Definição de riscos psicossociais
Riscos psicossociais são aspectos da concepção, organização e gestão do trabalho, bem como do seu contexto social e ambiental, que têm potencial para causar danos psicológicos, físicos ou sociais aos trabalhadores. A definição da Organização Internacional do Trabalho (OIT) os descreve como "interações entre o conteúdo do trabalho, a organização e gestão do trabalho, e outras condições ambientais e organizacionais, por um lado, e as competências e necessidades dos trabalhadores, por outro".

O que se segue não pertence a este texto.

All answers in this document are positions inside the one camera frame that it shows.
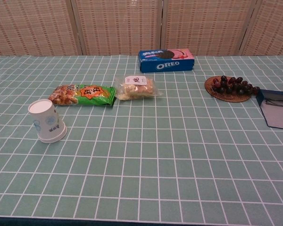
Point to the blue Oreo cookie box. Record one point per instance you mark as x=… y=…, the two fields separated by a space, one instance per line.
x=166 y=63

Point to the round woven rattan coaster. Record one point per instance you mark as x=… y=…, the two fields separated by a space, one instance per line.
x=235 y=97

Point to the clear bag of pastries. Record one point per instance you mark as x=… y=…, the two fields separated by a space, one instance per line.
x=136 y=90

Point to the open blue case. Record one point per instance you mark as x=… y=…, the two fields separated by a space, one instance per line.
x=277 y=113

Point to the green white checked tablecloth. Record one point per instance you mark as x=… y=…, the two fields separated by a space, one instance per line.
x=155 y=153

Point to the dark thin eyeglasses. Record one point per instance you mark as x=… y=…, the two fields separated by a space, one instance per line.
x=277 y=101

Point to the green snack bag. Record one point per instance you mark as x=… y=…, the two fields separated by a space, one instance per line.
x=89 y=95

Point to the bunch of dark red grapes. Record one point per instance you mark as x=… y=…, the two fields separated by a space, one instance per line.
x=235 y=86

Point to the woven bamboo screen panel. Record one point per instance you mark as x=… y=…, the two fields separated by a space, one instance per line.
x=273 y=26
x=118 y=26
x=33 y=26
x=207 y=23

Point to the white paper cup blue print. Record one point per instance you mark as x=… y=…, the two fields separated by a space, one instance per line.
x=46 y=117

Diferentemente dos riscos tradicionais (físicos, químicos, biológicos, ergonômicos), os riscos psicossociais são invisíveis e subjetivos, o que torna sua identificação e mensuração mais complexa — mas não menos importante.
Os 11 fatores psicossociais mais relevantes
1. Sobrecarga de trabalho
Volume excessivo de tarefas, prazos irrealistas, pressão constante por resultados. O modelo teórico de Karasek (Demanda-Controle) demonstra que alta demanda combinada com baixo controle é o cenário mais prejudicial à saúde.
2. Subcarga de trabalho
O oposto da sobrecarga: trabalho monótono, repetitivo, sem desafio intelectual. Gera tédio, desmotivação e pode levar a quadros depressivos. É frequentemente negligenciado nas avaliações.
3. Falta de autonomia e controle
Impossibilidade de tomar decisões sobre o próprio trabalho, métodos rígidos, microgerenciamento. Segundo Karasek, o controle sobre o trabalho é o principal fator protetor contra o estresse ocupacional.
4. Relacionamentos interpessoais
Conflitos com colegas ou gestores, falta de cooperação, isolamento social no trabalho. O suporte social (de colegas e chefia) é um dos principais amortecedores do estresse.
5. Liderança e gestão
Liderança autoritária, falta de feedback, comunicação deficiente, favoritismo. A qualidade da liderança é um dos preditores mais fortes de bem-estar no trabalho.
6. Reconhecimento e recompensa
Esforço não valorizado, salário percebido como injusto, falta de oportunidades de crescimento. O modelo de Siegrist (Esforço-Recompensa) demonstra que o desequilíbrio entre esforço investido e recompensa recebida é altamente patogênico.
7. Clareza de papel
Ambiguidade sobre responsabilidades, conflito de papéis, expectativas contraditórias. Gera ansiedade e insegurança sobre o desempenho.
8. Assédio moral e sexual
Comportamentos abusivos, humilhações, intimidação, assédio sexual. Além do impacto individual devastador, contamina o clima organizacional inteiro.
9. Violência no trabalho
Agressões físicas ou verbais, ameaças, bullying. Especialmente prevalente em setores como saúde, educação, segurança e atendimento ao público.
10. Equilíbrio trabalho-vida
Invasão do trabalho na vida pessoal, impossibilidade de desconexão, jornadas excessivas. O modelo de Bakker & Demerouti (JD-R) classifica isso como uma demanda que esgota os recursos pessoais.
11. Segurança e estabilidade
Medo de demissão, precarização, instabilidade contratual, mudanças organizacionais constantes. Gera ansiedade crônica e reduz o engajamento.
Impacto na saúde: dados e evidências
A exposição crônica a riscos psicossociais está associada a:
- Burnout: esgotamento físico e emocional (CID-11 QD85)
- Depressão: transtornos depressivos (CID-10 F32/F33)
- Ansiedade: transtornos de ansiedade (CID-10 F41)
- Doenças cardiovasculares: hipertensão, infarto (risco 1,5x maior)
- Distúrbios musculoesqueléticos: dores crônicas, LER/DORT
- Absenteísmo: aumento de faltas e atestados
- Presenteísmo: presença física sem produtividade
No Brasil, os transtornos mentais já são a terceira maior causa de afastamento do trabalho, com mais de 200.000 benefícios concedidos por ano pelo INSS.
Por que sua empresa precisa agir agora
Com a atualização da NR-1, o gerenciamento de riscos psicossociais deixou de ser uma boa prática e passou a ser obrigação legal. Empresas que não realizarem a avaliação estão sujeitas a multas, ações regressivas do INSS e aumento do FAP.
Além do aspecto legal, empresas que investem na saúde psicossocial dos trabalhadores observam redução de 25-40% no absenteísmo, aumento de 15-20% na produtividade e melhoria significativa no clima organizacional.